- ABOUT THIS EXERCISE -
Please tally how many lines in the entries below include the word "grey", giving only the number.

RECORDS FOR THIS TASK START

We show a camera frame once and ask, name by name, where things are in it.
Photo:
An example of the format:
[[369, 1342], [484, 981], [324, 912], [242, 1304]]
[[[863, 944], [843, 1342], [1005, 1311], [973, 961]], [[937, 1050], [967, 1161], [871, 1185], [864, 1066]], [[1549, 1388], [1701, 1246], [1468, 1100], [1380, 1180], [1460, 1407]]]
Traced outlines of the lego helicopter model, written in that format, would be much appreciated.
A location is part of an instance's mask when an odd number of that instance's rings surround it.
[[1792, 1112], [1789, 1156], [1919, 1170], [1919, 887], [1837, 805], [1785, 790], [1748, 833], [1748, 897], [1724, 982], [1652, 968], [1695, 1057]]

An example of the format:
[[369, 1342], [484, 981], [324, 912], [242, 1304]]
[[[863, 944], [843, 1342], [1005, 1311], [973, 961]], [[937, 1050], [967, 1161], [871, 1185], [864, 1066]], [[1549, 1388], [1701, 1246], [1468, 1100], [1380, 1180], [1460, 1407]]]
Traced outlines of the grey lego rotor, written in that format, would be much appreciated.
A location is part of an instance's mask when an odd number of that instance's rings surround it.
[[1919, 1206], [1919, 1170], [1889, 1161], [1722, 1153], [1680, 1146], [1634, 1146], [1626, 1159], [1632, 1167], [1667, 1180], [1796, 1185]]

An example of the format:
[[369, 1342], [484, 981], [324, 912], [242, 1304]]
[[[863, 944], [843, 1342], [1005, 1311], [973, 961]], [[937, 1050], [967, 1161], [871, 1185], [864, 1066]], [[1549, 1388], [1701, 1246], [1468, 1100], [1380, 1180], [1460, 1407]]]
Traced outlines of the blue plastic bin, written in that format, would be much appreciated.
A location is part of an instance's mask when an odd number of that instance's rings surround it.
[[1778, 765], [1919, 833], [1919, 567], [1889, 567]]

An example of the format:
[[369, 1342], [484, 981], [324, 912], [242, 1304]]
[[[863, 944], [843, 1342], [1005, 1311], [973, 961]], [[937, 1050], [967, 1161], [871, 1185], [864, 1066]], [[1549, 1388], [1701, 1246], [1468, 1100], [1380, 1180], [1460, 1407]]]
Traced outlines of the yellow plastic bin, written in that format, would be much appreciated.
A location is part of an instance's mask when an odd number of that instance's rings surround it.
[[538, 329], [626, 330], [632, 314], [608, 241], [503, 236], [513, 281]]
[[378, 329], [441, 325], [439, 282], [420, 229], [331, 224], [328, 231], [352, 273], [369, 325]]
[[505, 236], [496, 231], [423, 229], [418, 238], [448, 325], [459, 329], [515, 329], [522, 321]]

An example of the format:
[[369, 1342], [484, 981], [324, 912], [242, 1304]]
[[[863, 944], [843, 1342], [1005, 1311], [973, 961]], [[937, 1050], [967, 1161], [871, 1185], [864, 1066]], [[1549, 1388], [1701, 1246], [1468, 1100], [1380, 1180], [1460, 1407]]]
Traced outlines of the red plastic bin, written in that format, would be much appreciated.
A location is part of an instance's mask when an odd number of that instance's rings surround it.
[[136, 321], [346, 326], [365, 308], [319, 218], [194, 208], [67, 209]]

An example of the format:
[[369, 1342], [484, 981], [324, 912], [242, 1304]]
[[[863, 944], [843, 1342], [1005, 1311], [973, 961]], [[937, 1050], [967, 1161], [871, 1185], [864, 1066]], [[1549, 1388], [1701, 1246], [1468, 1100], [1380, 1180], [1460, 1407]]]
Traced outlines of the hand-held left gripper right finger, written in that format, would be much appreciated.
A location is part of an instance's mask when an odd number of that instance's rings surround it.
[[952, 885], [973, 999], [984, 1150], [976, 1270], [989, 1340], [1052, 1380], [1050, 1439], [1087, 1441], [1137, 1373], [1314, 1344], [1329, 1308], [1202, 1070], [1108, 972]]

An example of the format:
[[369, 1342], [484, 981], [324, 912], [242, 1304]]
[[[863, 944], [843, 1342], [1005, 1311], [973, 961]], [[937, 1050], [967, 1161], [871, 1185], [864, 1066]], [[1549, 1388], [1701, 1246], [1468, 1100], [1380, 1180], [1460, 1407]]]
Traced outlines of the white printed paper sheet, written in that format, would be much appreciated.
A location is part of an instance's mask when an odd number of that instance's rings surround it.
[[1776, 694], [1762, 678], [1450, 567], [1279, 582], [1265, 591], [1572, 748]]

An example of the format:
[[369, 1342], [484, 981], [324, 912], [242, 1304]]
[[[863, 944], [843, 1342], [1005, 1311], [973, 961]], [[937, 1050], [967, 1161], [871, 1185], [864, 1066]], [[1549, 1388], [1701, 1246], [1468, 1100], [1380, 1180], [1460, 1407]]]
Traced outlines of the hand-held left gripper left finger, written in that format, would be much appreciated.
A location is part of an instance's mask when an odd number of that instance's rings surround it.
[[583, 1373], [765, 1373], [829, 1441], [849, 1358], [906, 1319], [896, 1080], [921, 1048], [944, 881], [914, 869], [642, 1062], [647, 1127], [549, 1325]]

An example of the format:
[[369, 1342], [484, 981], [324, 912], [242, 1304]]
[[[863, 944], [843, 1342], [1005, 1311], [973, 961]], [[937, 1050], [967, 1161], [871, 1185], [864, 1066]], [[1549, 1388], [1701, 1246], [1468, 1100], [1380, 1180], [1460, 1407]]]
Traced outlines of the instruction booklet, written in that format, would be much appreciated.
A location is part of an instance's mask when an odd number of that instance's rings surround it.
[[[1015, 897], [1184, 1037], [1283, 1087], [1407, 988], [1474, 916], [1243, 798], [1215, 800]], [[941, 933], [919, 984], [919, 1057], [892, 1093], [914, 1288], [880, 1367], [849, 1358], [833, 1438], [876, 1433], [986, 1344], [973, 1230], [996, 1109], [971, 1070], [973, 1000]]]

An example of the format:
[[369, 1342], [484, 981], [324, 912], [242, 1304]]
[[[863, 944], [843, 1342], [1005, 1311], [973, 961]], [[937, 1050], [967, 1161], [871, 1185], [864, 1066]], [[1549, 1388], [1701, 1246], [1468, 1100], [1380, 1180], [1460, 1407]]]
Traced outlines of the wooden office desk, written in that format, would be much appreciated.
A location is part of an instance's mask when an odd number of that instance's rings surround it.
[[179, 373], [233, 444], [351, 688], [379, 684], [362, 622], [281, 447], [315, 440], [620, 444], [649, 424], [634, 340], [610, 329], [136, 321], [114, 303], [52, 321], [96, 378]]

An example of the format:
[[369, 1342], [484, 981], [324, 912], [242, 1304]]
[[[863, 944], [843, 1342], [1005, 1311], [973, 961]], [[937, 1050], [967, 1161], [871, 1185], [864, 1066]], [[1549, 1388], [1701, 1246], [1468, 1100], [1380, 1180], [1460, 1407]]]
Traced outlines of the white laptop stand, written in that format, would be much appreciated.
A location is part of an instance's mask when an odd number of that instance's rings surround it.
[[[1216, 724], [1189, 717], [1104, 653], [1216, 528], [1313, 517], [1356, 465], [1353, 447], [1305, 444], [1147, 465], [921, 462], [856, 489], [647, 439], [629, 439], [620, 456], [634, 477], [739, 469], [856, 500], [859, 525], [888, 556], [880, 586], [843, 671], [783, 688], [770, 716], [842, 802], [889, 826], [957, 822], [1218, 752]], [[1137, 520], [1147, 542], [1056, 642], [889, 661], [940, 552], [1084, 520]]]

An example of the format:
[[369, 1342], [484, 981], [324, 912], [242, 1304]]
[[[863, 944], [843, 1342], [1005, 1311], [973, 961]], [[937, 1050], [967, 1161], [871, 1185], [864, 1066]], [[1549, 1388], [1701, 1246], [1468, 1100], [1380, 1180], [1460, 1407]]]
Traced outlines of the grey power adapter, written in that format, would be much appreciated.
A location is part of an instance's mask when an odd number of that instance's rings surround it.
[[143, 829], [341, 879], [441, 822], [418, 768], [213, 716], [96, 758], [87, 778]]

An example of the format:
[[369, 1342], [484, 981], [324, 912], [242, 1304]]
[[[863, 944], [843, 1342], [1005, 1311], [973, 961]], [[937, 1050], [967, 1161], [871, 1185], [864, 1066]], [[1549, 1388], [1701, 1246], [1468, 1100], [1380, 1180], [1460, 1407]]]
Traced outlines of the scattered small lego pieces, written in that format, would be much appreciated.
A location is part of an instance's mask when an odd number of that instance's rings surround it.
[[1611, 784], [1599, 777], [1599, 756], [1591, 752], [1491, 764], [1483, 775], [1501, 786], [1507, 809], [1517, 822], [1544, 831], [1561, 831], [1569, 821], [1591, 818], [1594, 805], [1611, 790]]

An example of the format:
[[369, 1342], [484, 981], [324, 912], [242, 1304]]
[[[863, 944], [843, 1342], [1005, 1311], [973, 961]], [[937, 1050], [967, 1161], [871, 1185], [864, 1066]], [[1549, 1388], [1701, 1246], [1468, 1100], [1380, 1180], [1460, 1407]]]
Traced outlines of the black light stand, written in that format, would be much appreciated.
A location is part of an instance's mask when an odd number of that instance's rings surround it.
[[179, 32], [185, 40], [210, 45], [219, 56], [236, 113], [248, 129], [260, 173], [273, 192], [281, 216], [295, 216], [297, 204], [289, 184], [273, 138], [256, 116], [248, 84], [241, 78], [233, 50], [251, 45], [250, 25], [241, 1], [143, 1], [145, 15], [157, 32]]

RECORDS FOR THIS TASK END

- COMPLETED EXERCISE -
2